Extracted DNA was measured using quantitative PCR (qPCR) and an ABI™ 7900HT Fast Real-Time PCR System (Applied Biosystems, Foster City, CA, USA). Reactions were prepared using the Quantifiler™ Human DNA Quantification Kit (4343895, Applied Biosystems). The DNA quantitation assay combines two 5’ nuclease assays. The first is a target-specific human DNA assay consisting of two primers for amplifying human DNA and one TaqMan™ MGB probe labeled with FAM™ dye for detecting the amplified sequence. The second assay is an internal PCR control (IPC) assay consisting of two primers for amplifying the IPC template DNA and one TaqMan MGB probe labeled with VIC™ dye for detecting the amplified IPC DNA. Standard curves for DNA quantitation were prepared using control DNA supplied with the kit.
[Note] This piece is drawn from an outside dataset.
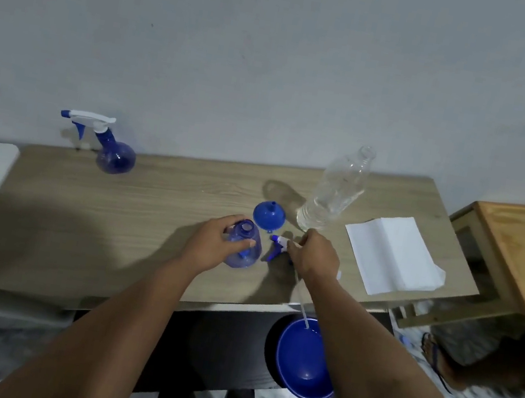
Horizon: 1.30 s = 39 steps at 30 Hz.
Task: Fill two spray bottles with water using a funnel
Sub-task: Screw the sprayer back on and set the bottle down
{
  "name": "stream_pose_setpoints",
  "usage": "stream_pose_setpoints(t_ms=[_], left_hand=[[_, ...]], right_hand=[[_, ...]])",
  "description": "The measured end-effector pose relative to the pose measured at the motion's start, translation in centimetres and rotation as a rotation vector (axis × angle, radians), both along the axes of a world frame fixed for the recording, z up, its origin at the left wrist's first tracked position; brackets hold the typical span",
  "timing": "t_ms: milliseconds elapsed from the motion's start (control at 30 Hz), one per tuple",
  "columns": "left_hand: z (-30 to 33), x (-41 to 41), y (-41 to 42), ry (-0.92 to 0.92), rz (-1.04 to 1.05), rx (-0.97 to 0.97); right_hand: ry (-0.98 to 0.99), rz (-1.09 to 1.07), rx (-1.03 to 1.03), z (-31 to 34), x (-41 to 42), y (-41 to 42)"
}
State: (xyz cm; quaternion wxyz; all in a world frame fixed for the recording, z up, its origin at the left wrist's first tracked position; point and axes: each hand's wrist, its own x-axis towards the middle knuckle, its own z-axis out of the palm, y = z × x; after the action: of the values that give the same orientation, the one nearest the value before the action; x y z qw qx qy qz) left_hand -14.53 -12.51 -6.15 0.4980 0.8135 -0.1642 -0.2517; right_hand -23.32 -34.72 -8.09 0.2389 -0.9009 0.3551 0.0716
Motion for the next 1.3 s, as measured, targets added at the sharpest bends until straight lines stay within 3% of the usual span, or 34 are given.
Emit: stream_pose_setpoints(t_ms=[100, 367, 500, 700, 833, 1300], left_hand=[[-0.1, -0.1, 0.0, 0.013, 0.008, -0.009], [0.2, -0.5, 0.4, 0.022, -0.027, -0.024], [0.1, -0.8, 0.3, 0.008, -0.024, -0.024], [0.1, -1.4, 0.2, -0.004, 0.002, -0.058], [0.6, -1.4, 0.2, 0.029, 0.003, -0.055], [1.1, -1.4, 0.3, 0.072, 0.018, 0.011]], right_hand=[[0.136, -0.079, 0.049, -1.3, -1.7, -0.8], [0.029, -0.121, 0.199, -2.2, -0.6, 0.1], [-0.256, -0.172, 0.317, 1.6, 0.8, 0.6], [-0.748, -0.175, 0.486, 12.4, 4.5, 2.5], [-0.909, -0.108, 0.599, 16.8, 5.2, 4.7], [-0.876, 0.01, 0.684, 13.6, 4.7, 7.1]])
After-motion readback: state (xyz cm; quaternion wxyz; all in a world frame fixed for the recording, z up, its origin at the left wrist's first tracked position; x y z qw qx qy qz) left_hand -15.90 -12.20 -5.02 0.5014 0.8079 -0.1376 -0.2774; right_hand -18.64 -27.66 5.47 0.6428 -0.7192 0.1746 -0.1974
Short tandem repeat analysis

STR analysis of extracted DNA was conducted using the Powerplex™ 16 System (Promega) according to the manufacturer’s instructions. Amplification was performed in a 9700 thermal cycler (Applied Biosystems), and amplification products were analyzed on an ABI PRISM™ 3130XL Genetic Analyzer (Applied Biosystems) according to the manufacturer’s instructions.

Results and discussion

DNA quantitation by qPCR

DNA was extracted from FTA discs containing blood or buccal cells from ten unrelated individuals. Four sizes of disc were used for each extraction method, and the total quantity of extracted DNA per disc was determined as described in Materials and Methods.

For each of the five extraction methods, a minimum of 10 ng of genomic DNA was recovered from blood samples on FTA cards (Figure 3). The amount of DNA extracted using each method increased as the disc size increased.
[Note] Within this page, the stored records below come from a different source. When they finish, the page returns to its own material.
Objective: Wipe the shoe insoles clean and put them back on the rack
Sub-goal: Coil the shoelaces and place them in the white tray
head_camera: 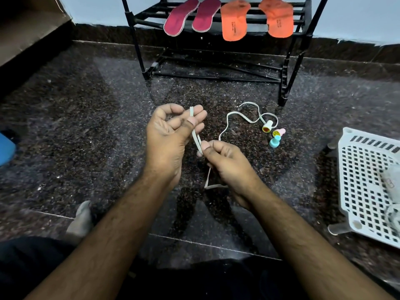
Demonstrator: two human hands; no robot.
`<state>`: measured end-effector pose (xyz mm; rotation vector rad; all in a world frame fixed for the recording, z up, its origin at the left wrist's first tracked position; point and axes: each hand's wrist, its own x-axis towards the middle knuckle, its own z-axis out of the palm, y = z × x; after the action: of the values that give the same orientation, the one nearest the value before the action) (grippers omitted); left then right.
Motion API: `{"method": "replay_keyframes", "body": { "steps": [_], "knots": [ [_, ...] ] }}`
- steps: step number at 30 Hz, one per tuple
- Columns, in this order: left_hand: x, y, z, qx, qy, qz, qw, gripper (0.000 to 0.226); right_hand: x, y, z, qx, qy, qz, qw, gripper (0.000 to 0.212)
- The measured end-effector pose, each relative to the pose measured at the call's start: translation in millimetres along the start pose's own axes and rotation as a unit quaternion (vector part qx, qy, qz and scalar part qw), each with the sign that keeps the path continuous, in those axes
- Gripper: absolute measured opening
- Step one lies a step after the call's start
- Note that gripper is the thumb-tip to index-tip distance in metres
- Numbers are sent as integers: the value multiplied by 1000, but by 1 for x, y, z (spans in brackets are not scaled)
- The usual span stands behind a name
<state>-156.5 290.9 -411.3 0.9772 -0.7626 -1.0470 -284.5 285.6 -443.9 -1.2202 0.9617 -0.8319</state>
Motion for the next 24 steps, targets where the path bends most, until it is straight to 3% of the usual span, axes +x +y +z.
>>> {"method": "replay_keyframes", "body": {
  "steps": [3,7,13,18,21,24],
  "knots": [
    [1,2,-4,-15,-8,8,1000,31,-3,-8,-3,30,-1,-10,1000,25],
    [1,2,-3,121,-62,30,990,25,-5,-10,-2,46,-4,-29,999,24],
    [-3,0,0,166,-115,-71,977,51,-5,-11,-6,37,17,-20,999,27],
    [-5,0,4,91,-144,-71,983,59,-2,-6,-6,68,24,49,996,34],
    [-3,4,5,-77,-110,-91,987,57,-2,-5,-5,78,5,59,995,33],
    [1,7,1,-153,-66,-110,980,49,-2,-6,-5,58,1,51,997,33]
  ]
}}
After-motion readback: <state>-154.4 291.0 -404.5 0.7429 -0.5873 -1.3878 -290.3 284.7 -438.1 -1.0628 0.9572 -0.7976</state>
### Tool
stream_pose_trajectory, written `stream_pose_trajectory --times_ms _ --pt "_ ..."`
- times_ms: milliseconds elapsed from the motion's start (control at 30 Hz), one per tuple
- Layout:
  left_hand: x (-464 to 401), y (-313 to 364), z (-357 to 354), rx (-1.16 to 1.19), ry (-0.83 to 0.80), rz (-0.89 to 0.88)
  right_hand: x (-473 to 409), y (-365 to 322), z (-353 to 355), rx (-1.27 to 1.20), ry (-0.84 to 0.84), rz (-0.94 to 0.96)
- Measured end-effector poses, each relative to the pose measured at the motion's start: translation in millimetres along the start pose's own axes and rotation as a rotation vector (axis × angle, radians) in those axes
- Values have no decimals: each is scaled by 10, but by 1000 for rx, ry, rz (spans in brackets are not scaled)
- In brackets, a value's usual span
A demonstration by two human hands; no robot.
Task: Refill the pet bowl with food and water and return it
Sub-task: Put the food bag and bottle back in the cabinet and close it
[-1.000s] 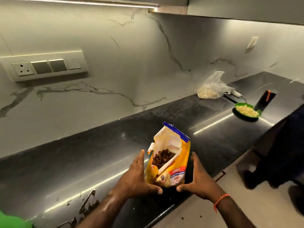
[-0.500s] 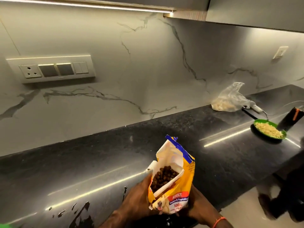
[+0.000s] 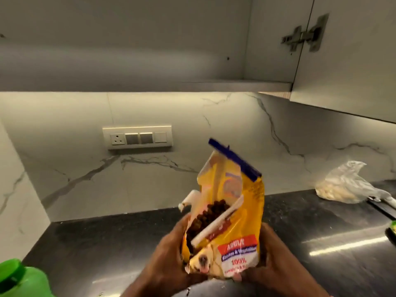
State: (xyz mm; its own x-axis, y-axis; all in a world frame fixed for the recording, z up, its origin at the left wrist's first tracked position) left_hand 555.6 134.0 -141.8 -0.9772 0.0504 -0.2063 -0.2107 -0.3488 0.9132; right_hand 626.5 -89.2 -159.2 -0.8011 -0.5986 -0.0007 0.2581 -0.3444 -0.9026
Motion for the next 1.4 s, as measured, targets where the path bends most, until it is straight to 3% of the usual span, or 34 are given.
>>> stream_pose_trajectory --times_ms 33,300,500,633,1033,1167,1400 --pt "-26 104 111 -74 10 -20 -96 -301 74 -16 -80 87" --pt "-444 1682 1108 -233 191 -285 -435 -1976 724 182 132 434" --pt "-1068 2534 1716 -209 85 -346 -721 -3002 1124 95 151 566" --pt "-1559 2800 1928 -215 48 -338 -1081 -3429 1425 158 165 525" --pt "-3303 2387 2235 -325 -142 -121 -3082 -3257 2142 159 85 258" --pt "-3720 2272 2347 -440 -109 15 -3562 -3052 2290 69 76 239" --pt "-3865 2161 2357 -425 -60 37 -3743 -2981 2336 9 88 304"
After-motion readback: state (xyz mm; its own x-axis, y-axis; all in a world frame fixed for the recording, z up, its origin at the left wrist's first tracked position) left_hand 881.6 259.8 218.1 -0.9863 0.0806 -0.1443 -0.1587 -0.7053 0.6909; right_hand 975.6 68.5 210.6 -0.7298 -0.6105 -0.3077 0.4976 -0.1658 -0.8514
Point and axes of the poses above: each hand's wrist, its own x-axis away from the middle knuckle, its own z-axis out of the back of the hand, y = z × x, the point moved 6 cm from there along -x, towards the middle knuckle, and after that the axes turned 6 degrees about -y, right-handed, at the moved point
Buccal samples have historically produced greater variability in DNA yield than blood samples. The variability in buccal DNA yield is most likely due to clumping of cells on the matrix. As for blood samples, the amount of DNA recovered with each extraction method tended to increase as the disc size increased. Note that higher DNA yields were often obtained from buccal samples collected with EasiCollect devices than from samples collected with foam swabs (Figure 4). The data shown in Figures 3 and 4 illustrate that commonlyused DNA extraction methods and kits do provide DNA of sufficient quantity and quality for successful qPCR.
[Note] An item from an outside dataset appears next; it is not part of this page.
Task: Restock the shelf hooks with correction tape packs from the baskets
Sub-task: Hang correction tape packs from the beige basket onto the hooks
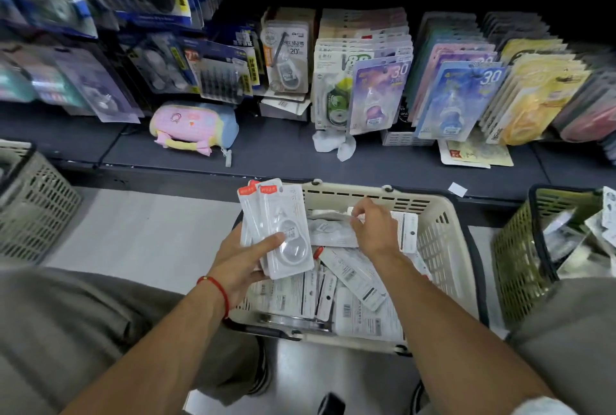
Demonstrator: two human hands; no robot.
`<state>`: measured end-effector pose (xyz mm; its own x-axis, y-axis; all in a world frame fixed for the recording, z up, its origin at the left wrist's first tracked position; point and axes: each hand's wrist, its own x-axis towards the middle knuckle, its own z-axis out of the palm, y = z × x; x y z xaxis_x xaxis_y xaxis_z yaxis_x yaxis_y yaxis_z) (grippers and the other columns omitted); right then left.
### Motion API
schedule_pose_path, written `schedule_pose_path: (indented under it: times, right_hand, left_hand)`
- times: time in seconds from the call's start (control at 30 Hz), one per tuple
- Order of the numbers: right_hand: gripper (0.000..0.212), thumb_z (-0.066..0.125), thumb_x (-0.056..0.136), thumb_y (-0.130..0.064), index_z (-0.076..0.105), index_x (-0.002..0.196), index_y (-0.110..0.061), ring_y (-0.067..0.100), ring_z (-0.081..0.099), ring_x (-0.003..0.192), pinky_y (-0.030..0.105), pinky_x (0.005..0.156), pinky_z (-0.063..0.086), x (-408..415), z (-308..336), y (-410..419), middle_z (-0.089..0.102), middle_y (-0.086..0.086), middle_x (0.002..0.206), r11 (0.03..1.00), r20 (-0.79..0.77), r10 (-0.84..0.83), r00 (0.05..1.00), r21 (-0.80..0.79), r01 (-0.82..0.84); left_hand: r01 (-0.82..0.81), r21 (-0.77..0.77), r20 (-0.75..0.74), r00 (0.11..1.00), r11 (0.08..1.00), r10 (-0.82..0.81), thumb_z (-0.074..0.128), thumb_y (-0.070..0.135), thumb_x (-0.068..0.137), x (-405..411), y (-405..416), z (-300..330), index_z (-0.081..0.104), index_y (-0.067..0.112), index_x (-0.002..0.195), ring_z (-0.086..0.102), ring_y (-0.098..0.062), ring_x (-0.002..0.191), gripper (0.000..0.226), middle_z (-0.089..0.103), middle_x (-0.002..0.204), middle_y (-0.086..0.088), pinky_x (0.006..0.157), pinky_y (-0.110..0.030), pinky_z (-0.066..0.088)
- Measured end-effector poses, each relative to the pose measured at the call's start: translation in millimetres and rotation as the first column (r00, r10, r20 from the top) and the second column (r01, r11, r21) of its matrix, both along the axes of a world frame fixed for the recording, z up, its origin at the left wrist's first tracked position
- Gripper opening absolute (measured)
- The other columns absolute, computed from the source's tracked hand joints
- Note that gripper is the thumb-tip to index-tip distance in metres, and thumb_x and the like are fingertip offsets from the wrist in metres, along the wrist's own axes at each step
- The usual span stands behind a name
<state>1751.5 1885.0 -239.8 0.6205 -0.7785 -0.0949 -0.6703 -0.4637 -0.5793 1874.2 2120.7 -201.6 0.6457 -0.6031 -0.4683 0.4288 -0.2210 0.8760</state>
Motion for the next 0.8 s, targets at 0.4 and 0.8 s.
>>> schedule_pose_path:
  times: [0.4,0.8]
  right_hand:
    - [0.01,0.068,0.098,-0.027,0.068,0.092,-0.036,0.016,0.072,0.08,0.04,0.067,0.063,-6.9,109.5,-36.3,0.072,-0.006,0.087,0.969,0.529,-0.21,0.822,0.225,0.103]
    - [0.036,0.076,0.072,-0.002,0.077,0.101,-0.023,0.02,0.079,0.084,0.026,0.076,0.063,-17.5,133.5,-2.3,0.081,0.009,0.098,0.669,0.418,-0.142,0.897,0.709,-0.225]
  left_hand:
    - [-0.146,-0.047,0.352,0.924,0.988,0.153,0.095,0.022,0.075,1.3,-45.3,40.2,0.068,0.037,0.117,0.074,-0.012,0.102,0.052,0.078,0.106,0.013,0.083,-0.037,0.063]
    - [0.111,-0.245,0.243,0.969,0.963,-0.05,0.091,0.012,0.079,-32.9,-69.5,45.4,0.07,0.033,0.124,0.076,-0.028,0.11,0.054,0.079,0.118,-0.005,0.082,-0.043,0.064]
DNA extracted from collected buccal samples

STR data were generated to determine the accuracy of allele calls for DNA extracted from FTA cards. For each DNA extraction method, duplicates of DNA from FTA cards were run for three blood samples, three buccal samples collected using EasiCollect devices, and three buccal samples collected using separate foam swabs, resulting in a total of 18 samples per DNA extraction method. Note that the three samples were from three test subjects. Of the 90 STR profiles collected, 87 samples provided quality data with accurate allele calls on the first attempt; three samples required a reinjection for 100% accurate allele calls. These data illustrate that commonly-used DNA extraction methods and kits provide DNA of sufficient quantity and quality to support allele call accuracy as high as 100% in STR analysis.

Conclusions

This study shows that five common DNA extraction methods yielded enough DNA from FTA cards for downstream quantitative analysis. This DNA was of sufficient quality for determining human identity via STR profiling. In addition, collection of buccal cells using the EasiCollect device often resulted in a higher yield of DNA than collection using a foam swab. These data demonstrate that the EasiCollect device is compatible with current validated laboratory protocols for DNA extraction.